__WORK ORDER__
Across the listing below, work out how many lines include the word "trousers". Give the number alone.

__DATA EXCERPTS__
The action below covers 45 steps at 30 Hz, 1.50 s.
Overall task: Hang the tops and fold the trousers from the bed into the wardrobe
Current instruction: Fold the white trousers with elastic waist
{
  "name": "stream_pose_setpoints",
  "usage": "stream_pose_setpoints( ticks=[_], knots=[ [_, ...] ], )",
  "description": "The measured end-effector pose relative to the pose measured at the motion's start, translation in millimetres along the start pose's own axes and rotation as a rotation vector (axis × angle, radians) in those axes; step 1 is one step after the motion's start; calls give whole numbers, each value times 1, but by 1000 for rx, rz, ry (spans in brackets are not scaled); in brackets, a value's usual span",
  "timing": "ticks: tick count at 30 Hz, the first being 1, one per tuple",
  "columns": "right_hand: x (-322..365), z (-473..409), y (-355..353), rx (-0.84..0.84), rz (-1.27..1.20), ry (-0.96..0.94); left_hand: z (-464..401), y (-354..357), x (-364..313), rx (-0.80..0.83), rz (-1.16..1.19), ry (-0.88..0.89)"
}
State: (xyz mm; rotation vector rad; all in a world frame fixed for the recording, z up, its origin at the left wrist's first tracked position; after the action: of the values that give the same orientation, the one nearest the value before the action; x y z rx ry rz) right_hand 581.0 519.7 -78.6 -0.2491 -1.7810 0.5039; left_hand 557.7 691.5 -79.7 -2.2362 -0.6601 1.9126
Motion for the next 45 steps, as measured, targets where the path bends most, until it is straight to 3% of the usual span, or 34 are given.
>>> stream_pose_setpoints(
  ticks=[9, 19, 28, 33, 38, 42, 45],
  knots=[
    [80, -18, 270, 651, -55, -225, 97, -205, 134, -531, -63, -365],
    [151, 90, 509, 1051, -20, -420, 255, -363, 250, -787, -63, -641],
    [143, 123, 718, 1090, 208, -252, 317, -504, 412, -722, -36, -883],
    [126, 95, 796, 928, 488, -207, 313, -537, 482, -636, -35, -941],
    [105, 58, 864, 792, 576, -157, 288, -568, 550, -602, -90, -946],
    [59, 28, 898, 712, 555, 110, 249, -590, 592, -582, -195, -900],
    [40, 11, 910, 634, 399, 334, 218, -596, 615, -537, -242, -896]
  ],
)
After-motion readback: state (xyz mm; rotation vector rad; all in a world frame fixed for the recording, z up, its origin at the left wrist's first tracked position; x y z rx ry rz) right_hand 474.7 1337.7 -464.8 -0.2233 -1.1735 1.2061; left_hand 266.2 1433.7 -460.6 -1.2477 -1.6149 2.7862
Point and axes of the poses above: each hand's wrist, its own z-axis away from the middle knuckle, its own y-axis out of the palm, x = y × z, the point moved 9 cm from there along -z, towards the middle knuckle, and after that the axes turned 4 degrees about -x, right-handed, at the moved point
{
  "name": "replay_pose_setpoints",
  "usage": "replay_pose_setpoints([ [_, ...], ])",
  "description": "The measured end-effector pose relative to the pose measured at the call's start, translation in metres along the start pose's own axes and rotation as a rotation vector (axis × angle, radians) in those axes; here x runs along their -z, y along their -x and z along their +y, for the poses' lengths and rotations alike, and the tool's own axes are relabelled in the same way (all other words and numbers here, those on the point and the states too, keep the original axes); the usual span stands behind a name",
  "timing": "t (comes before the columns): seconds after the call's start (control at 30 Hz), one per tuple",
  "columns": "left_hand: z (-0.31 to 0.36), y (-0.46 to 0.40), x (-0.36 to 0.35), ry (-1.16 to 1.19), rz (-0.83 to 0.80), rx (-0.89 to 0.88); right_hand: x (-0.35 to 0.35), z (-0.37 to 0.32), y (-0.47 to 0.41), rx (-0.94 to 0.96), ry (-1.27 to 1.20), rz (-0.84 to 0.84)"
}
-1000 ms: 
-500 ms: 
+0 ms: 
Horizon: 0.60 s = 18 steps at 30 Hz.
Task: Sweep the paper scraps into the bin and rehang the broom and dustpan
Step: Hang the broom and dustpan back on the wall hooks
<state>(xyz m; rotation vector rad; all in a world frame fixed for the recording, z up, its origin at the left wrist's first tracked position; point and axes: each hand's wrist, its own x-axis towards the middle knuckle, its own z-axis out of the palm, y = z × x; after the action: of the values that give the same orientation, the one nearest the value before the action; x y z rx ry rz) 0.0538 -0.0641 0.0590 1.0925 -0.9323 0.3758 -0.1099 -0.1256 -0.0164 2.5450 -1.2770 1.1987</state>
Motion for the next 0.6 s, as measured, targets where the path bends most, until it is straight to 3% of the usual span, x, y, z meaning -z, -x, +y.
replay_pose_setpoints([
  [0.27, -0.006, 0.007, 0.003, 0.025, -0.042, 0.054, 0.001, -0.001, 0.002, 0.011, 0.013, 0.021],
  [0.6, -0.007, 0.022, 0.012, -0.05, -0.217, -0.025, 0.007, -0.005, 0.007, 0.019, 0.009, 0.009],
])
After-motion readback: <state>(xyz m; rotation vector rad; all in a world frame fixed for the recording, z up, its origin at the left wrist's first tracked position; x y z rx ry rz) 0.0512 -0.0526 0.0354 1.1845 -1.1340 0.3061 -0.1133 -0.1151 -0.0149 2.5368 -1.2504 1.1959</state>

__OUTPUT FOR THIS EXERCISE__
2